Peers have accused the pro-euthanasia lobby of trying to piggy-back the ‘right’ to assisted suicide onto plans for improving end-of-life care.
Dignity in Dying, formerly known as the Voluntary Euthanasia Society, wants its Charter for Dignity at the End of Life to be incorporated into the Government’s new end-of-life care strategy.
But in a Lords debate this week Peers opposed to the move pointed out that the only new thing the charter introduces is a proposal for assisted suicide to be made legal.
Buried in the middle of nine care-related points, the fifth point in the charter says, “Parliament must give terminally ill, mentally competent people the right to have an assisted death”.

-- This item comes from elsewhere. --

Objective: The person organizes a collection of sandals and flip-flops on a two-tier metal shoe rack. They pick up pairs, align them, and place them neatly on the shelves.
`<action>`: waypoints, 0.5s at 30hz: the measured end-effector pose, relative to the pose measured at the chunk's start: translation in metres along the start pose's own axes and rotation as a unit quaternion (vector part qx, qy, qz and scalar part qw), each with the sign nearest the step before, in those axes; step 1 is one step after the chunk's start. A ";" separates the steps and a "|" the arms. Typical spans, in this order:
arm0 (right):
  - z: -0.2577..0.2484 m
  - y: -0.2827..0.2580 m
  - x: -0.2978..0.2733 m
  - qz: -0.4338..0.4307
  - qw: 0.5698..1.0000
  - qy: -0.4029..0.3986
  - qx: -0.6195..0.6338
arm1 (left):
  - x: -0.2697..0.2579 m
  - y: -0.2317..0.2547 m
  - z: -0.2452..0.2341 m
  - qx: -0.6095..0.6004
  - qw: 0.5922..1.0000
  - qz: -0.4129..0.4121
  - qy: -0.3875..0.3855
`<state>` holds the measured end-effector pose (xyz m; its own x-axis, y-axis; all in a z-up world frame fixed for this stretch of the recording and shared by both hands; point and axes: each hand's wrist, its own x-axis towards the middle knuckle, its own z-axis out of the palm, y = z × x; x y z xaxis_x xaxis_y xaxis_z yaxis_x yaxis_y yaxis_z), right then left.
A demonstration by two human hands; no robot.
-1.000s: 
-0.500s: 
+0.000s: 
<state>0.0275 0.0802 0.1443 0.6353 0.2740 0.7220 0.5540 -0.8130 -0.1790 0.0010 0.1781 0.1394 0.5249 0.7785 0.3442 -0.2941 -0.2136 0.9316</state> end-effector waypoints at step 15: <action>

Baroness Finlay of Llandaff said: “Palliative and other end-of-life care is being used like bubble-wrap around a sharp and dangerous object in an attempt to [bring in] assisted suicide by the back door.”
Baroness Finlay also asked why the charter referred to “assisted death” rather than “assisted suicide”.
She said: “Midwives assist at birth and palliative care assists at death; assistance is supportive help, not accelerating death or cutting life short by months or years.
“Why not be honest? What are the authors of this document frightened of?”
Baroness Knight of Collingtree said the group “is trying to fool us.”
She went on: “It is a bit like slipping a bottle of cyanide into a weekend shopping list and hoping that it will not be noticed among the Daz, eggs andvegetables.”
She added: “Terminally ill but mentally competent people will, if the true aims of the Voluntary Euthanasia Society are realised, submit themselves to a lethal injection or a fatal dose, when it is made clear to them in a subtle or direct way that it is time that they shuffled off this mortal coil for the general good.”
Earlier this month, justice minister Maria Eagle indicated that time would be set aside to debate the issue at some point in the future, but the Government says its position is neutral.